Problem requirements:
Your copy should begin with the line containing "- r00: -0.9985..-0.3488", end with the line containing "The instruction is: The", match the listing below exactly, and contain no pictures.

Information shown:
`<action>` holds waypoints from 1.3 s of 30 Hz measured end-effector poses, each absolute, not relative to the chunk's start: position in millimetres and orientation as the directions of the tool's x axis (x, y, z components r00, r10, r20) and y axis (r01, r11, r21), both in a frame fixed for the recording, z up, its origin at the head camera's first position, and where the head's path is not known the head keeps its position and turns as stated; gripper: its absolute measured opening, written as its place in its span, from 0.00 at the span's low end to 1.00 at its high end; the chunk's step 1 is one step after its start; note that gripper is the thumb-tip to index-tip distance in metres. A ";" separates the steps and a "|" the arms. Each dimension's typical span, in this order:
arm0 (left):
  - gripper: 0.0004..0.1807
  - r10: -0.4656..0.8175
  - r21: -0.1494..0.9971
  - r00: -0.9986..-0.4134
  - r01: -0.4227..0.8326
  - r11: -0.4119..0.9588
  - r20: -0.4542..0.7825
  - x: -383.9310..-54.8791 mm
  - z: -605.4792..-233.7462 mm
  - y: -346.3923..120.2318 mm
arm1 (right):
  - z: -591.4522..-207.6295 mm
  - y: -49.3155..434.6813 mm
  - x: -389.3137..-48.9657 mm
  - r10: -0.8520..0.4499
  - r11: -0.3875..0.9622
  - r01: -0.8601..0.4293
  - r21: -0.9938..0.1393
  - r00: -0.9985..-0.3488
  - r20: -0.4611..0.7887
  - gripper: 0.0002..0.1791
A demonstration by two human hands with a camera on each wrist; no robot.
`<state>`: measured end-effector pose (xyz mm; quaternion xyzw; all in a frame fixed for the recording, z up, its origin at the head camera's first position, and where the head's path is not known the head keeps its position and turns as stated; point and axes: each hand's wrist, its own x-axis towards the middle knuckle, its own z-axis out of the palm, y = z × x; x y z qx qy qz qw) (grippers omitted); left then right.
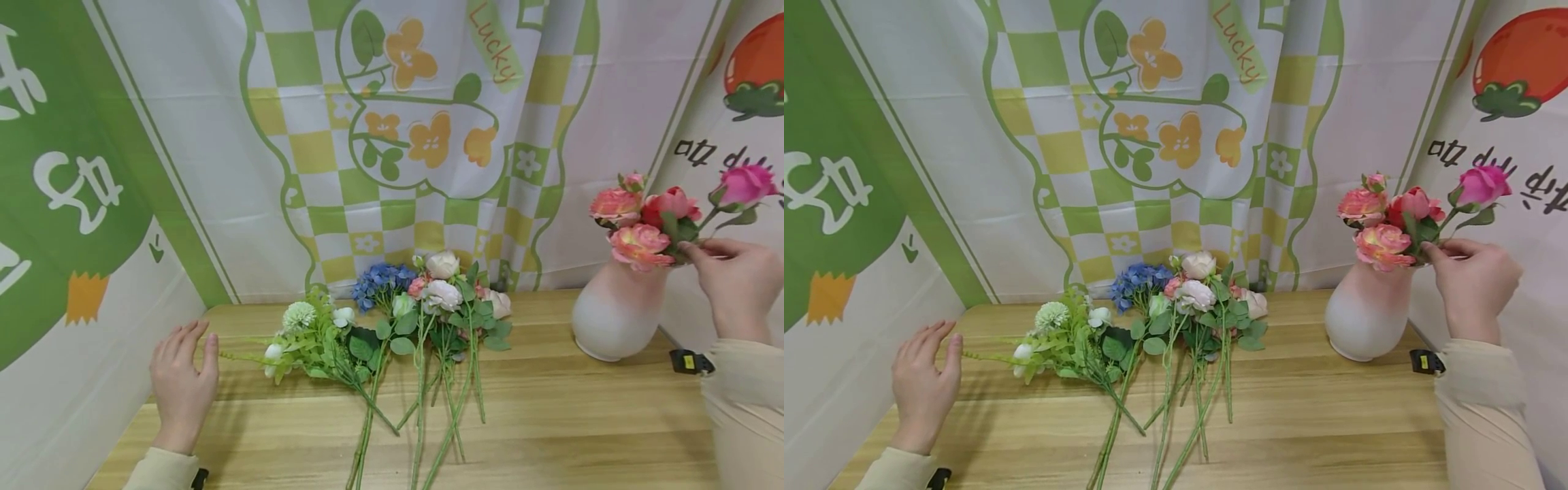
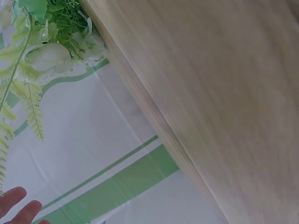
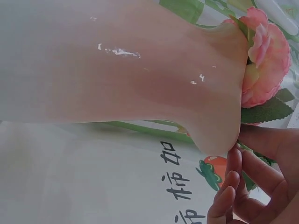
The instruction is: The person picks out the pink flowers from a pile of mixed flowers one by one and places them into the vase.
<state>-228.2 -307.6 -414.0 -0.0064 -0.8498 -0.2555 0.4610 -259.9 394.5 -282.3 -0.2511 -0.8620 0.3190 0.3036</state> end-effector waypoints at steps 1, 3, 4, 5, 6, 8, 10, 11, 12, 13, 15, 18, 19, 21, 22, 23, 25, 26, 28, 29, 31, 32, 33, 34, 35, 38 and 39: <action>0.19 -0.227 0.431 -0.577 0.244 0.869 0.785 -228.0 -414.0 -307.6 | -282.8 395.0 -260.4 0.627 0.670 0.246 -0.700 -0.692 0.357 0.30; 0.19 -0.229 0.434 -0.582 0.241 0.868 0.781 -227.5 -414.1 -307.7 | -284.1 395.3 -260.8 0.625 0.673 0.255 -0.694 -0.698 0.350 0.29; 0.19 -0.230 0.435 -0.584 0.238 0.868 0.778 -227.3 -414.1 -307.8 | -284.5 396.1 -260.6 0.622 0.675 0.253 -0.693 -0.701 0.350 0.29; 0.19 -0.231 0.436 -0.585 0.237 0.868 0.777 -227.1 -414.1 -307.8 | -284.8 396.4 -260.5 0.620 0.675 0.254 -0.692 -0.704 0.347 0.29; 0.19 -0.230 0.435 -0.585 0.237 0.869 0.777 -227.0 -414.2 -307.9 | -284.9 397.0 -260.4 0.620 0.672 0.257 -0.694 -0.708 0.339 0.29; 0.19 -0.229 0.434 -0.583 0.239 0.869 0.780 -227.1 -414.2 -308.0 | -284.7 397.4 -259.8 0.621 0.667 0.263 -0.698 -0.714 0.324 0.29; 0.19 -0.226 0.431 -0.581 0.241 0.870 0.782 -227.3 -414.2 -308.0 | -284.3 397.9 -259.5 0.619 0.667 0.270 -0.694 -0.720 0.315 0.29; 0.19 -0.225 0.429 -0.580 0.241 0.871 0.783 -227.5 -414.2 -308.0 | -284.5 397.9 -259.6 0.618 0.671 0.276 -0.688 -0.721 0.314 0.29; 0.19 -0.224 0.428 -0.580 0.241 0.871 0.783 -227.6 -414.3 -308.1 | -284.7 398.0 -259.2 0.614 0.677 0.275 -0.683 -0.722 0.318 0.29; 0.19 -0.222 0.426 -0.580 0.242 0.872 0.784 -227.7 -414.4 -308.0 | -284.9 398.1 -258.8 0.610 0.683 0.274 -0.677 -0.723 0.323 0.29; 0.19 -0.221 0.426 -0.582 0.241 0.872 0.783 -227.5 -414.5 -308.0 | -285.8 398.5 -258.3 0.606 0.692 0.274 -0.668 -0.723 0.331 0.29; 0.19 -0.220 0.426 -0.584 0.243 0.871 0.782 -227.3 -414.8 -307.8 | -287.1 399.4 -256.7 0.596 0.699 0.262 -0.665 -0.728 0.339 0.30; 0.19 -0.219 0.425 -0.584 0.244 0.872 0.782 -227.4 -414.8 -307.7 | -287.5 399.9 -256.5 0.596 0.698 0.263 -0.666 -0.728 0.338 0.30; 0.19 -0.217 0.424 -0.583 0.245 0.872 0.783 -227.8 -414.9 -307.4 | -288.1 401.1 -256.7 0.597 0.699 0.263 -0.665 -0.726 0.341 0.30; 0.19 -0.215 0.422 -0.581 0.248 0.872 0.785 -228.2 -415.0 -307.1 | -288.3 401.7 -256.5 0.593 0.702 0.258 -0.663 -0.727 0.345 0.30; 0.19 -0.212 0.418 -0.579 0.249 0.874 0.787 -228.7 -414.9 -306.8 | -288.4 402.4 -256.7 0.596 0.701 0.261 -0.664 -0.726 0.343 0.29; 0.19 -0.208 0.413 -0.573 0.254 0.875 0.793 -229.7 -414.7 -305.7 | -288.3 403.3 -256.7 0.593 0.707 0.260 -0.658 -0.725 0.351 0.29; 0.19 -0.205 0.410 -0.569 0.258 0.875 0.797 -230.3 -414.4 -305.1 | -288.1 403.7 -256.7 0.595 0.704 0.259 -0.661 -0.723 0.351 0.29; 0.19 -0.196 0.400 -0.558 0.270 0.876 0.806 -231.7 -413.5 -303.5 | -288.0 403.8 -256.2 0.601 0.701 0.262 -0.664 -0.719 0.350 0.29; 0.19 -0.194 0.397 -0.554 0.273 0.877 0.810 -232.4 -412.8 -302.5 | -288.3 403.4 -255.8 0.604 0.697 0.263 -0.667 -0.717 0.348 0.29; 0.18 -0.189 0.392 -0.546 0.282 0.876 0.816 -233.6 -411.3 -300.4 | -288.6 402.5 -255.3 0.612 0.688 0.267 -0.675 -0.714 0.341 0.29; 0.19 -0.187 0.392 -0.549 0.282 0.876 0.815 -233.9 -410.5 -299.1 | -289.0 402.3 -255.0 0.617 0.681 0.270 -0.680 -0.711 0.336 0.30; 0.19 -0.186 0.391 -0.551 0.281 0.876 0.814 -234.1 -410.0 -297.9 | -289.4 401.7 -254.6 0.621 0.676 0.270 -0.686 -0.710 0.332 0.30; 0.19 -0.187 0.393 -0.556 0.278 0.876 0.810 -234.2 -409.2 -296.6 | -289.4 401.5 -253.8 0.624 0.667 0.271 -0.695 -0.713 0.321 0.32; 0.19 -0.188 0.394 -0.560 0.274 0.877 0.807 -234.0 -408.5 -295.2 | -289.1 401.6 -253.0 0.628 0.656 0.271 -0.704 -0.713 0.312 0.32; 0.19 -0.189 0.395 -0.568 0.265 0.880 0.801 -234.0 -407.5 -291.7 | -288.7 401.7 -250.8 0.651 0.613 0.270 -0.742 -0.705 0.281 0.35; 0.19 -0.187 0.392 -0.566 0.266 0.881 0.803 -234.4 -407.2 -290.8 | -288.3 401.9 -249.6 0.661 0.591 0.271 -0.760 -0.702 0.264 0.35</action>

Task output:
  - r00: -0.9985..-0.3488
  - r20: -0.4611..0.7887
  - gripper: 0.0002..0.1791
A demonstration by two human hands with a camera on each wrist; no robot.
`<state>`: measured end-effector pose (xyz mm; quaternion xyzw; all in a frame fixed for the recording, z up, its origin at the head camera's first position, and where the head's path is not known the head keeps its position and turns as stated; point and axes: each hand's wrist, its own x-axis towards the middle knuckle, its own z-axis out of the palm, y = z × x; x y z qx qy qz qw) (grippers omitted); left then right.
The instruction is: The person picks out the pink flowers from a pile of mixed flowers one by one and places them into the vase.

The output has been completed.